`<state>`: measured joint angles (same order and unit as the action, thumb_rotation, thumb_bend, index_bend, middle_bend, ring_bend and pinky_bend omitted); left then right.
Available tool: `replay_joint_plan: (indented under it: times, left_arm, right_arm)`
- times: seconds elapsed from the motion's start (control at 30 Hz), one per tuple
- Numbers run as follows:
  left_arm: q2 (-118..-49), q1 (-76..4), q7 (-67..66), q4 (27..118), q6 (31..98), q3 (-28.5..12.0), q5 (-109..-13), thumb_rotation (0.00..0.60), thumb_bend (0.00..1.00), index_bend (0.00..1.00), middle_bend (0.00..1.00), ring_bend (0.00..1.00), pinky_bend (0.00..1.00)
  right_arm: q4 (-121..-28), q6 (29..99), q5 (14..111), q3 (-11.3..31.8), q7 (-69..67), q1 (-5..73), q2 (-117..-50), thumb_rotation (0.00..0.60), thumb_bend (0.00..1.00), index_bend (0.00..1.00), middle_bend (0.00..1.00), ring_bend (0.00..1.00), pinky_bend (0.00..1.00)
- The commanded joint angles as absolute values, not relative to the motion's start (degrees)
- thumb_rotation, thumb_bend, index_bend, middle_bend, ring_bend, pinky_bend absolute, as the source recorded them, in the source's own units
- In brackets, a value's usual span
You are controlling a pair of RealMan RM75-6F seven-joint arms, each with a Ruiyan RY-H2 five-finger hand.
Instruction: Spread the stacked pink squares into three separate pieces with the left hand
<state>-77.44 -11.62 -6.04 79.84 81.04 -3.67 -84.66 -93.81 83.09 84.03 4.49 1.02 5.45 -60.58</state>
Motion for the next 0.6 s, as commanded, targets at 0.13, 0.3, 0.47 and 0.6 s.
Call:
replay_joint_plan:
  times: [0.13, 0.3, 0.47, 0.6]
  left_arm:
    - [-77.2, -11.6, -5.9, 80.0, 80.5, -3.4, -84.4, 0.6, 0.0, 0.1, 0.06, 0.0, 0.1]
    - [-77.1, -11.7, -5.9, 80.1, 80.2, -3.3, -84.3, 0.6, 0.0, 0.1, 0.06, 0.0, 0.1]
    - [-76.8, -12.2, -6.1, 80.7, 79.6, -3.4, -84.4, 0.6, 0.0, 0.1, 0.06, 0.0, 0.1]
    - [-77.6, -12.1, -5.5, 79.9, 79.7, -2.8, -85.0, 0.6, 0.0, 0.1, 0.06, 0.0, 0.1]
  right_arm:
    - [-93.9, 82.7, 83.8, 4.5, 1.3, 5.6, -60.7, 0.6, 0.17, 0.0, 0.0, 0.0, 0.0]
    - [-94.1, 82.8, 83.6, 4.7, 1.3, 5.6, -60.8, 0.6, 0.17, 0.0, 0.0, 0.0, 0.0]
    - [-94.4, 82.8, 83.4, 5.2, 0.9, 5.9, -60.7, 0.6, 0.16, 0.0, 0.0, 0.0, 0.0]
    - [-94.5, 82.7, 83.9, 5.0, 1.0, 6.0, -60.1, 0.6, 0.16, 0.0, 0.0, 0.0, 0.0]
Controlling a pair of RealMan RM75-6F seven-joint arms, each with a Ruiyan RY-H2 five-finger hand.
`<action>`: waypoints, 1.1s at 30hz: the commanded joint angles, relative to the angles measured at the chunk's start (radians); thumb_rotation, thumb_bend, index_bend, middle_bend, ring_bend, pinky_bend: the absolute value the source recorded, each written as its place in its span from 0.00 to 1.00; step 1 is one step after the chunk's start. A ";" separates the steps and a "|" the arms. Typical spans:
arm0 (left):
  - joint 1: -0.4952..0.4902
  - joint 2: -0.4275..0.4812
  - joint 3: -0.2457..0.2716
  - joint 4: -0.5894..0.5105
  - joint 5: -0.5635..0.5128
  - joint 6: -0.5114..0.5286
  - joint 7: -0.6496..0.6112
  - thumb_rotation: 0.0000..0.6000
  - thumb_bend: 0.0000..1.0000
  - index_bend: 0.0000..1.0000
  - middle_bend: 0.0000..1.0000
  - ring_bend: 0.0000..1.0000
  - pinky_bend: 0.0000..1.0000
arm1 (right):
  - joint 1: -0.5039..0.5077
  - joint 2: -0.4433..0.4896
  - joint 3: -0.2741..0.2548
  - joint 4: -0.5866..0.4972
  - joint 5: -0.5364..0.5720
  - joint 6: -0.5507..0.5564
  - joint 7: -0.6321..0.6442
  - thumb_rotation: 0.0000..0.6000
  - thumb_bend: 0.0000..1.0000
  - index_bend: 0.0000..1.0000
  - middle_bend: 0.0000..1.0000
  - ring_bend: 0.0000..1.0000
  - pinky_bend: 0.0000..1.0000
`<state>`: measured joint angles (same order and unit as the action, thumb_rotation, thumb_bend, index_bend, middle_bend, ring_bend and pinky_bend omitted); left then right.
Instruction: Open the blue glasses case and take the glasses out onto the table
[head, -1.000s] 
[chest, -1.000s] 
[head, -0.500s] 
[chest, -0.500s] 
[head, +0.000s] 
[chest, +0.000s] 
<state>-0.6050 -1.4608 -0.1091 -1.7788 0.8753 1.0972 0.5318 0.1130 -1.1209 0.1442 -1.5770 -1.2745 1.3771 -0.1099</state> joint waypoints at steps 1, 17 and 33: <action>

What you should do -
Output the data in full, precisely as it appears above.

Solution for this task -
`<state>`: measured joint angles (same order and unit as the action, thumb_rotation, thumb_bend, index_bend, middle_bend, ring_bend and pinky_bend omitted); left then right.
Available tool: `replay_joint_plan: (indented under it: times, left_arm, right_arm)`
- times: seconds elapsed from the motion's start (control at 30 Hz), one per tuple
- Numbers run as follows:
  left_arm: q2 (-118..-49), q1 (-76..4), q7 (-67..66), q4 (27..118), q6 (31..98), q3 (-28.5..12.0), q5 (-109..-13), thumb_rotation (0.00..0.60), thumb_bend (0.00..1.00), index_bend (0.00..1.00), middle_bend (0.00..1.00), ring_bend (0.00..1.00), pinky_bend (0.00..1.00)
  right_arm: q4 (-121..-28), q6 (29..99), q5 (14..111), q3 (-11.3..31.8), q7 (-69..67), q1 (-5..73), q2 (-117..-50), thumb_rotation (0.00..0.60), thumb_bend (0.00..1.00), index_bend (0.00..1.00), middle_bend (0.00..1.00), ring_bend (0.00..1.00), pinky_bend (0.00..1.00)
- The commanded joint angles as absolute values, not relative to the motion's start (degrees)
- thumb_rotation, thumb_bend, index_bend, middle_bend, ring_bend, pinky_bend absolute, as the source recorded them, in the source's own units
- In brackets, a value's usual span
You are controlling a pair of RealMan RM75-6F seven-joint arms, each with a Ruiyan RY-H2 five-finger hand.
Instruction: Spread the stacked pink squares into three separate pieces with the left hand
<state>-77.44 -11.62 -6.04 79.84 81.04 -3.67 -84.66 -93.81 83.09 84.03 4.49 1.02 5.45 -60.58</state>
Motion for the next 0.6 s, as commanded, targets at 0.13, 0.3, 0.47 and 0.6 s.
Call:
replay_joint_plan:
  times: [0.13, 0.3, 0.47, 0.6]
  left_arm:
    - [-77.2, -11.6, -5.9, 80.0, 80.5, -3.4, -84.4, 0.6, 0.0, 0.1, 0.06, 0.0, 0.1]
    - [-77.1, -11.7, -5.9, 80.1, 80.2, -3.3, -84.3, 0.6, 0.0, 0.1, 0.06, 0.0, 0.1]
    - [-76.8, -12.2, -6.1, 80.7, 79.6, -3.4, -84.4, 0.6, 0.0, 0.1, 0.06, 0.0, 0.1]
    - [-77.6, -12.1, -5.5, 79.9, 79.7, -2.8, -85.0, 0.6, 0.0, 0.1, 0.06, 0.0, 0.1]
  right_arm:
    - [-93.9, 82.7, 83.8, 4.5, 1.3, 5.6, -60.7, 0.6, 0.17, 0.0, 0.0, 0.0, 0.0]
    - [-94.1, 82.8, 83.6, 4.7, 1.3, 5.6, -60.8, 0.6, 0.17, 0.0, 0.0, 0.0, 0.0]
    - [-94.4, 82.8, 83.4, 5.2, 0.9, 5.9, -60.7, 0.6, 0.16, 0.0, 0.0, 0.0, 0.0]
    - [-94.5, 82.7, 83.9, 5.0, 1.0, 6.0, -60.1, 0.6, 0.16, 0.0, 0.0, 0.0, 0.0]
Controlling a pair of RealMan RM75-6F seven-joint arms, each with a Ruiyan RY-H2 five-finger hand.
`<action>`: waypoints, 1.1s at 30hz: the commanded joint angles, relative to the angles measured at the chunk's start (radians); thumb_rotation, thumb_bend, index_bend, middle_bend, ring_bend, pinky_bend: the absolute value the source recorded, each written as its place in its span from 0.00 to 1.00; step 1 is one step after the chunk's start. A ";" separates the steps and a "|" the arms. Typical spans:
arm0 (left):
  - joint 1: -0.4952..0.4902
  - joint 2: -0.4275..0.4812
  - joint 3: -0.2457..0.2716
  - joint 4: -0.5894..0.5105
  - joint 5: -0.5635..0.5128
  - joint 6: -0.5114..0.5286
  - joint 7: -0.6496..0.6112
  - thumb_rotation: 0.0000..0.6000
  - thumb_bend: 0.0000..1.0000
  - index_bend: 0.0000..1.0000
  - middle_bend: 0.0000..1.0000
  - ring_bend: 0.0000..1.0000
  - pinky_bend: 0.0000..1.0000
arm1 (right):
  - joint 1: -0.5039..0.5077
  - joint 2: -0.4433..0.4896
  - joint 3: -0.2741..0.2548
  - joint 4: -0.5866..0.4972
  - joint 5: -0.5364..0.5720
  - joint 6: -0.5507..0.5564
  - joint 7: -0.6321..0.6442
  - thumb_rotation: 0.0000..0.6000
  - thumb_bend: 0.0000..1.0000
  - index_bend: 0.0000..1.0000
  - middle_bend: 0.0000..1.0000
  - ring_bend: 0.0000..1.0000
  - pinky_bend: 0.0000..1.0000
`<state>`: measured joint angles (same order and unit as the action, thumb_rotation, thumb_bend, index_bend, middle_bend, ring_bend and pinky_bend omitted); left then right.
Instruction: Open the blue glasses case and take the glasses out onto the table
[head, -1.000s] 
[chest, -1.000s] 
[head, -0.500s] 
[chest, -0.500s] 
[head, +0.000s] 
[chest, +0.000s] 
<state>-0.6050 -1.4608 -0.1091 -1.7788 0.8753 1.0972 0.5318 0.1130 -1.1209 0.1442 -1.5770 -1.2745 1.3771 -0.1099</state> joint waypoints at steps 1, 17 and 33: <action>

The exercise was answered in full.